2020January/FebruarySafety and ESG

Industry set to see surge in water recycling and reuse, with benefits on cost, environmental impact

Increasing adoption of automation also leading to opportunities to optimize water transfers by reducing fuel and personnel requirements

By Linda Hsieh, Editor & Publisher

As oil and gas companies continue to seek ways to reduce costs while working to step up their environmental stewardship, water recycling and reuse for fracturing remains a significant but under-tapped opportunity.

In 2019, oil and gas production resulted in approximately 24 billion barrels of produced and flowback water in the US, but only approximately 5% of that amount was recycled and reused, according to Dean Fanguy, Director of Business Development for TETRA Technologies.

TETRA’s BlueLinx automated control system features a cloud-based dashboard that connects directly to field equipment sensors so it can display in real time the operating metrics of each asset, such as inlet and outlet pressures and fluid composition. The company has connected several of its pumping, blending and treatment technologies to the system.

“The No. 1 thing that operators can do to reduce water management costs is to recycle more water,” Mr Fanguy said. Whether produced or flowback, water that is not recycled and reused or reinjected for enhanced oil recovery must be disposed of, which can be challenging and/or costly due to logistics and lack of infrastructure. Some states also place limits on how much water can be injected into a given disposal well at a time, creating another challenge.

The average cost of sourcing fresh water in the US land market is $0.60 per barrel, while average trucking and disposal costs are $1.50 per barrel, according to Mr Fanguy. “It makes sense to use the produced water that is already in the production system, especially if the logistics are favorable.” He believes that recycling produced water can provide cost savings of 30% or more, with an average recycling cost of $0.70 per barrel.

“In addition to the cost benefits, recycling produced water reduces the use of precious fresh water sources, which is a positive contribution to environmental, social and governance initiatives,” Mr Fanguy said.

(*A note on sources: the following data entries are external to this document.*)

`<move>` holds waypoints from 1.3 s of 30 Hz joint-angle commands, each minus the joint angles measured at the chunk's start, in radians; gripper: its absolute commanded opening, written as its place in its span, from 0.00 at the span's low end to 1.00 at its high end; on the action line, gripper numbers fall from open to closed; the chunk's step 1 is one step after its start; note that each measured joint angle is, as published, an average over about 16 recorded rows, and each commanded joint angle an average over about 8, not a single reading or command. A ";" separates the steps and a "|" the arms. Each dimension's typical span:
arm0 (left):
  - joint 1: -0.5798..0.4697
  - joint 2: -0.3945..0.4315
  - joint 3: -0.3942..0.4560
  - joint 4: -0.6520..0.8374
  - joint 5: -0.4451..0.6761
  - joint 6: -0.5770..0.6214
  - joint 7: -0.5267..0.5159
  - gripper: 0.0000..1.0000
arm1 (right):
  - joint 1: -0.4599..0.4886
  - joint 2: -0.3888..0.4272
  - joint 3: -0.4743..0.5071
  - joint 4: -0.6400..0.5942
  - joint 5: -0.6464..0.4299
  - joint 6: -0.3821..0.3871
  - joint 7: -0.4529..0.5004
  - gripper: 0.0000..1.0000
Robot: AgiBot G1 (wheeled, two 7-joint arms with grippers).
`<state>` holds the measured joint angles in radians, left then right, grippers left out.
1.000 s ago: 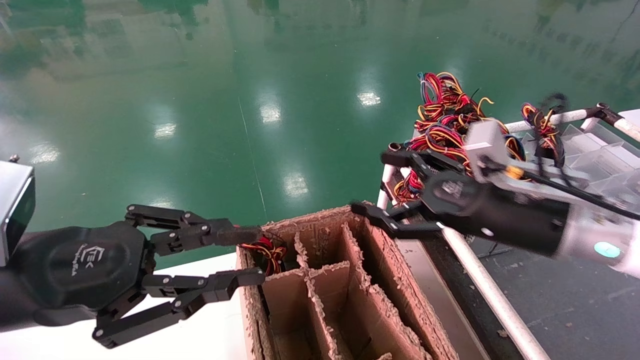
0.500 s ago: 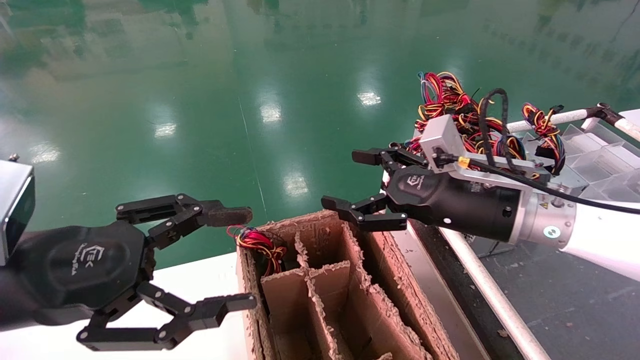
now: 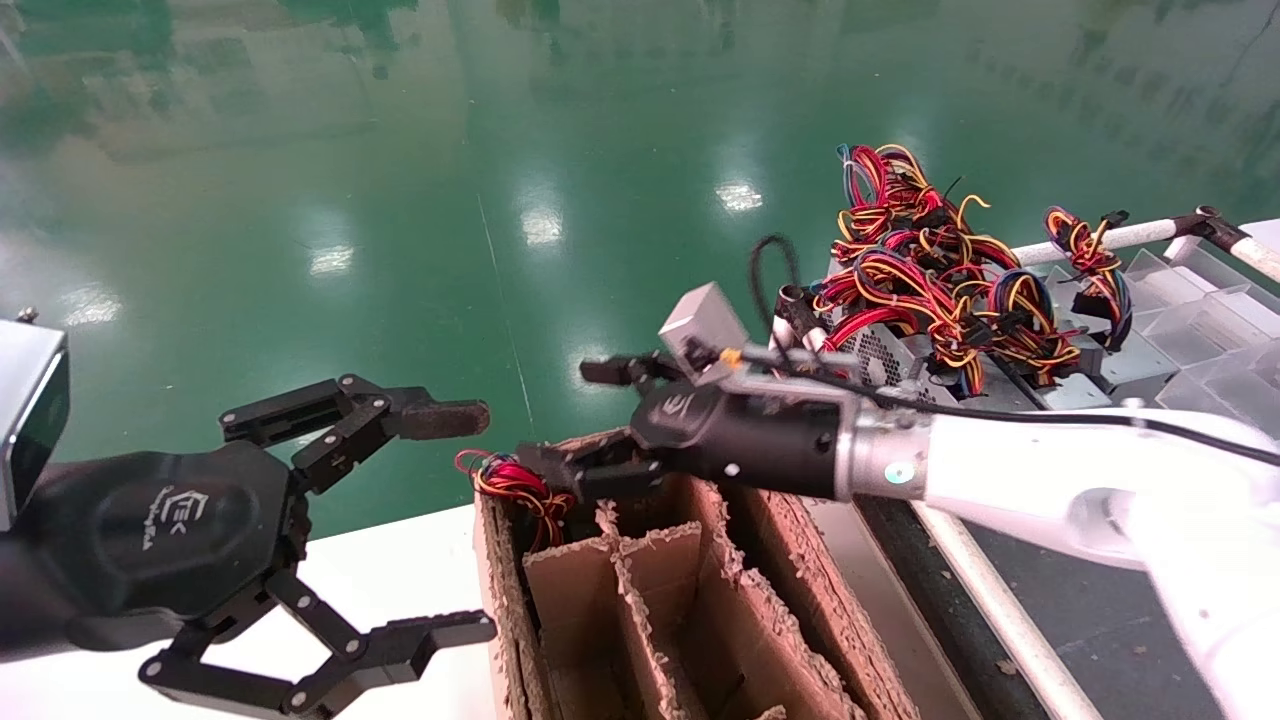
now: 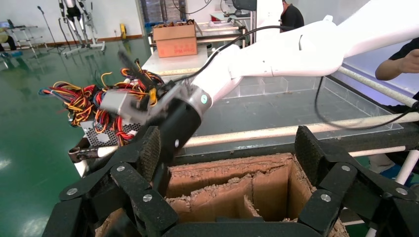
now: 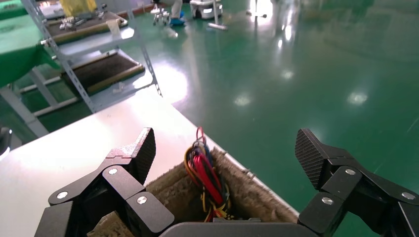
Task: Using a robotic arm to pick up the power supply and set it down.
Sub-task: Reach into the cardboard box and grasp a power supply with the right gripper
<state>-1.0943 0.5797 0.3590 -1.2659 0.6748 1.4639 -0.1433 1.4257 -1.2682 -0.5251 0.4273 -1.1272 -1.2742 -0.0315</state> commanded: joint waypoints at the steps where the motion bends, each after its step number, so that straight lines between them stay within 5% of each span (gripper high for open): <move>1: 0.000 0.000 0.000 0.000 0.000 0.000 0.000 1.00 | 0.018 -0.031 -0.009 -0.058 -0.010 -0.008 -0.021 1.00; 4: 0.000 0.000 0.000 0.000 0.000 0.000 0.000 1.00 | 0.036 -0.060 -0.020 -0.118 -0.018 -0.022 -0.049 0.93; 11: 0.000 0.000 0.000 0.000 0.000 0.000 0.000 1.00 | 0.049 -0.091 -0.060 -0.168 -0.025 -0.050 -0.093 0.12; 13: 0.000 0.000 0.000 0.000 0.000 0.000 0.000 1.00 | 0.047 -0.093 -0.075 -0.163 -0.024 -0.052 -0.102 0.02; 39: 0.000 0.000 0.000 0.000 0.000 0.000 0.000 1.00 | 0.020 -0.093 -0.218 -0.109 0.102 0.055 -0.167 0.00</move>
<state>-1.0944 0.5796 0.3594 -1.2658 0.6746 1.4638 -0.1431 1.4470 -1.3608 -0.7448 0.3172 -1.0279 -1.2195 -0.1982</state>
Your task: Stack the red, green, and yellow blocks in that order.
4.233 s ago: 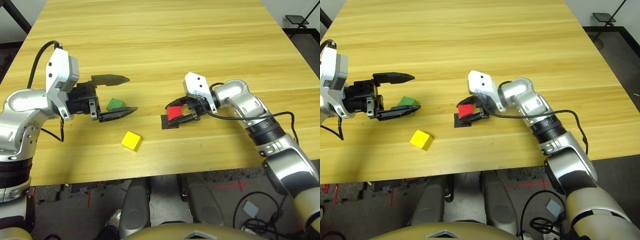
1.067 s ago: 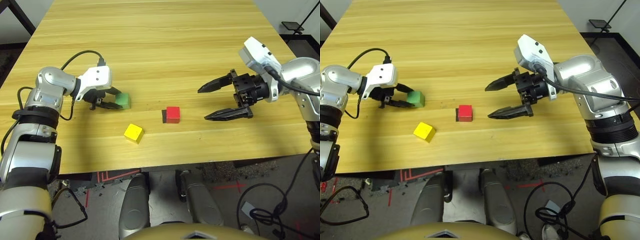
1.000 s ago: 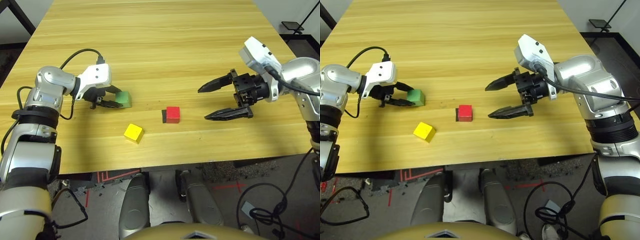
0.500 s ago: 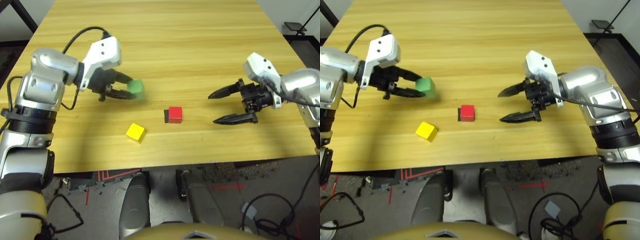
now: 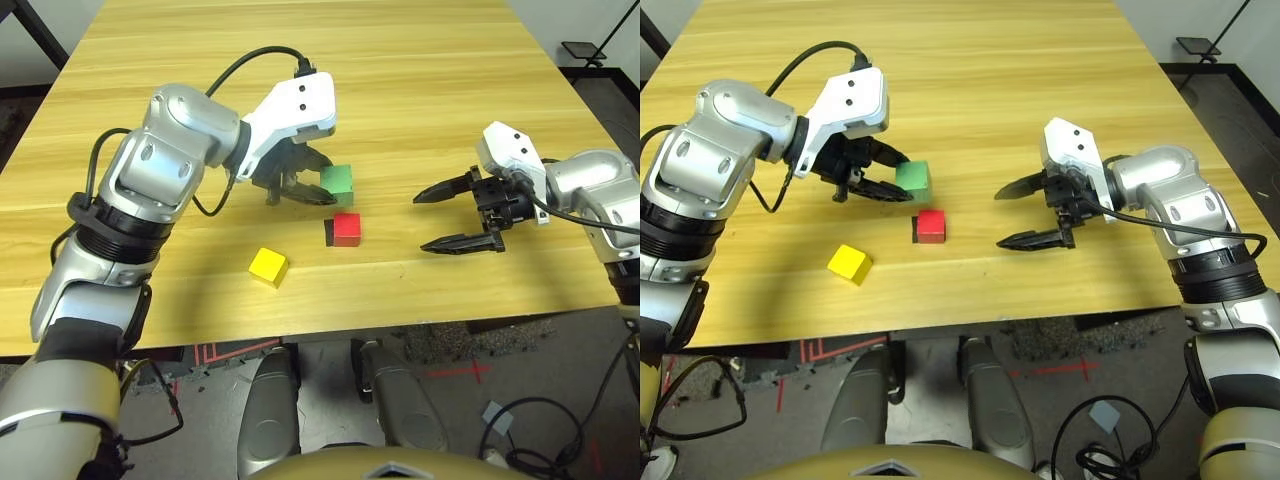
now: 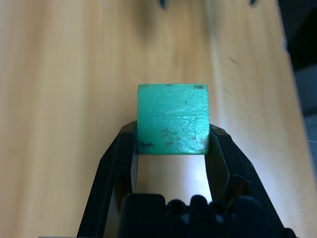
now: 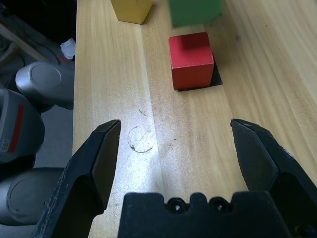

Innovations in frac chemistries, developed by service companies in recent years, are also making it more cost-effective to recycle water and reuse it in fracking. “It took the industry some time to figure out how clean does the water really need to be to reuse it in hydraulic fracturing?”

Whereas many years ago, the industry tried to treat produced water until it reached the quality of distilled water, today most operators don’t spend the money to do that. New frac chemistries make it much easier for operators to use water with higher levels of salt and chlorides. This means that water is primarily just treated for bacteria and suspended solids – anything that can cause bacteria, scaling or H2S formation in the well.

Because of these changing economics, Mr Fanguy said he believes the industry is poised to see tremendous growth in water recycling and reuse in the coming years. He estimates that from 2019 to 2025, the industry will see an approximately 36% compounded annual growth rate for recycling produced water. At the same time, the incremental amount of produced water in the US will only average around 2% compounded annual growth rate, he added.

Besides recycle and reuse, two other areas providing opportunities for cost reduction are water transfer and the automation of water management.

Since the early 2000s, TETRA has introduced multiple innovations for handling and moving water for hydraulic fracturing. In 2012, the company launched a double-jacketed, UV-resistant lay flat hose with a working pressure of 200 psi and a burst pressure of 600 psi, providing for higher water transfer rates and improved reliability to minimize the risk of spills.

Further, the company has fully automated the pumps that are placed at strategic points along the water transfer route, eliminating the need to have a human being at each pump location. “These pumps are now preprogrammed on the inlet and outlet pressure so they know exactly how to operate based on the water movement requirement,” Mr Fanguy said.

Automation also allows for optimization of pump speeds, which can reduce the amount of fuel used by up to 30%, he added. This reduces the cost and risks related to the coming and going of fuel trucks.

The automation being deployed also encompasses consistent blending of produced and fresh water, and treatment and distribution of blended water to the staging working tanks at the frac site. “If you’re using six pumps to transfer water on one line, you could essentially do it with one or two people, rather than six,” he said.

Automation also reduces the manpower needed during the water distribution, using sensors that measure and track tank levels.

Because of the value that has already been proven, Mr Fanguy said that TETRA will continue to invest in adding automation to all of its equipment, including distribution manifolds, blenders and treatment systems. Going forward, the company will also work to leverage the capabilities of artificial intelligence to further substantiate cost savings and efficiencies.

“The data that we’re getting back from these jobs and the trends that we’re seeing are really giving us better pictures of things like fuel consumption and how we can improve maintenance schedules for our equipment. There is potential for incredible benefits and efficiencies.” DC

About the author

Linda Hsieh is a graduate of the journalism program at the University of Texas at Austin, where she also completed the Business Foundations program at the U.T. McCombs School of Business and minored in Asian Studies. She has been writing for Drilling Contractor since 2005.